Orringer M B, Sloan H
J Thorac Cardiovasc Surg. 1978 Nov;76(5):643-54.
Blunt esophagectomy without thoracotomy has been performed in 26 patients: four with benign disease and 22 with carcinomas involving various levels of the esophagus (10 cervicothoracic, one upper third, five middle third, and six distal third). Continuity of the alimentary tract was restored by anastomosing the pharynx or cervical esophagus either to stomach (19 patients) or to a colonic graft (seven patients). Esophageal resection and reconstruction were performed in a single stage in 25 patients, and the esophageal substitute was positioned in the posterior mediastinum in the original esophageal bed in 24 patients. There were no deaths directly related to the technique of blunt esophagectomy. Average intraoperative blood loss was 1,350 ml. for the entire group, 1,650 ml. for those requiring concomitant laryngectomy and 1,050 ml. for those undergoing esophagectomy without laryngectomy. Complications in these patients included pneumothorax (eight), transient hoarseness (five), pleural effusion (five), anastomotic leak (four), subphrenic abscess (one), and cerebrovascular accident (one). The five deaths were due to pheumonia (two), innominate artery rupture (two), and pulmonary embolus (one). Blunt esophagectomy without thoracotomy is safe and is far better tolerated physiologically than the combined transthoracic and abdominal operations more traditionally used for exophageal resection and reconstruction.

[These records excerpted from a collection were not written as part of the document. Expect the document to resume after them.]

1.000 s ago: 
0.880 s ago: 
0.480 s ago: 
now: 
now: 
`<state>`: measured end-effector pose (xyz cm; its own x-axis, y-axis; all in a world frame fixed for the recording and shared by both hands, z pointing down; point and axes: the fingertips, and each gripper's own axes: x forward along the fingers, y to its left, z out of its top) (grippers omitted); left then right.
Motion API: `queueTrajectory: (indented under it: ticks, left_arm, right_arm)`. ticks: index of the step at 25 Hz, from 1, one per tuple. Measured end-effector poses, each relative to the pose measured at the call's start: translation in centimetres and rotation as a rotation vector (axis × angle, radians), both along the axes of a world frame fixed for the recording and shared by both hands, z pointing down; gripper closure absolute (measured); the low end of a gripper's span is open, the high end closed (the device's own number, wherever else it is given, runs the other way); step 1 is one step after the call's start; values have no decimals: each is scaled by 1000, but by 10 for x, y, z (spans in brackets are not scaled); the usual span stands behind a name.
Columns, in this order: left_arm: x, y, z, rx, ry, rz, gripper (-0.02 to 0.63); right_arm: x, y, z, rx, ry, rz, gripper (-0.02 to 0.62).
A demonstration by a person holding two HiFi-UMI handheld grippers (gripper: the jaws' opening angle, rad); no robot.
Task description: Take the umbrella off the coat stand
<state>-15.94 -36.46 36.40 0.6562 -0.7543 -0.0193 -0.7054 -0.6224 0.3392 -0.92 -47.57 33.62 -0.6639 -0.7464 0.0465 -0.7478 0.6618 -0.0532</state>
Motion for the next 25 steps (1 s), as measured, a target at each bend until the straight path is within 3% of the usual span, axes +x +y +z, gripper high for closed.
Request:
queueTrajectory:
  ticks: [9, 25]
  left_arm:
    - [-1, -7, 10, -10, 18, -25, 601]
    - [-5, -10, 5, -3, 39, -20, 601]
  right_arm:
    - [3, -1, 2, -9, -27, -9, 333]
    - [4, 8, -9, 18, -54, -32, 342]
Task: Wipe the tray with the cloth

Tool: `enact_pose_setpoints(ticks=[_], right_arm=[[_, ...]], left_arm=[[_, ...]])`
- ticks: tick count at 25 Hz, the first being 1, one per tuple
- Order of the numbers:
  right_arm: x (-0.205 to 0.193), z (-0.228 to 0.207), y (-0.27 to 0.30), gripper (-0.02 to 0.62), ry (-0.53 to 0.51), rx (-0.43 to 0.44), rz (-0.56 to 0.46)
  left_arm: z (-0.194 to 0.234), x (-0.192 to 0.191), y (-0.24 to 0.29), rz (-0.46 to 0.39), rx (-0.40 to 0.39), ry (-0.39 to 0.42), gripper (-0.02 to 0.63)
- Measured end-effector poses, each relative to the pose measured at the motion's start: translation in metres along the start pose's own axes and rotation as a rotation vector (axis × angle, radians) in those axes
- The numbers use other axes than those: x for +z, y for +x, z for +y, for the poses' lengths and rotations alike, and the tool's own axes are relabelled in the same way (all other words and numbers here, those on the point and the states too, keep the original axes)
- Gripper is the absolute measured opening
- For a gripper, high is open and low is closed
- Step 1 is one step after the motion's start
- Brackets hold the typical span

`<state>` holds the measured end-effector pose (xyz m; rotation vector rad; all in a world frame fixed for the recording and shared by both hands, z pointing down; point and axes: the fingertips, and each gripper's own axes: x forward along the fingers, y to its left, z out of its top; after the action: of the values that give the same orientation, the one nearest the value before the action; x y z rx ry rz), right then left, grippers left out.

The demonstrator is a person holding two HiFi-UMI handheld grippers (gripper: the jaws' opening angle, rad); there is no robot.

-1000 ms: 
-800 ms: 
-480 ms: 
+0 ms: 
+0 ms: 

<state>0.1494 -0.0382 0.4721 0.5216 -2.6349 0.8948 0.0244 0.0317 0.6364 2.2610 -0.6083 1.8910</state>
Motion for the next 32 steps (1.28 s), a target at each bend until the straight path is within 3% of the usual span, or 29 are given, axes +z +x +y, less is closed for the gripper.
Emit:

26例患者接受了非开胸钝性食管切除术:4例为良性疾病,22例为食管癌,病变累及食管不同节段(颈胸段10例,上段1例,中段5例,下段6例)。通过将咽或颈段食管与胃(19例)或结肠移植物(7例)吻合来恢复消化道的连续性。25例患者一期完成食管切除和重建,24例患者将食管替代物置于后纵隔原食管床内。无直接与钝性食管切除技术相关的死亡病例。全组平均术中失血量为1350ml,需要同期行喉切除术的患者平均失血量为1650ml,未行喉切除术的食管切除患者平均失血量为1050ml。这些患者的并发症包括气胸(8例)、短暂性声音嘶哑(5例)、胸腔积液(5例)、吻合口漏(4例)、膈下脓肿(1例)和脑血管意外(1例)。5例死亡原因分别为肺炎(2例)、无名动脉破裂(2例)和肺栓塞(1例)。非开胸钝性食管切除术是安全的,与传统用于食管切除和重建的经胸和经腹联合手术相比生理耐受性要好得多。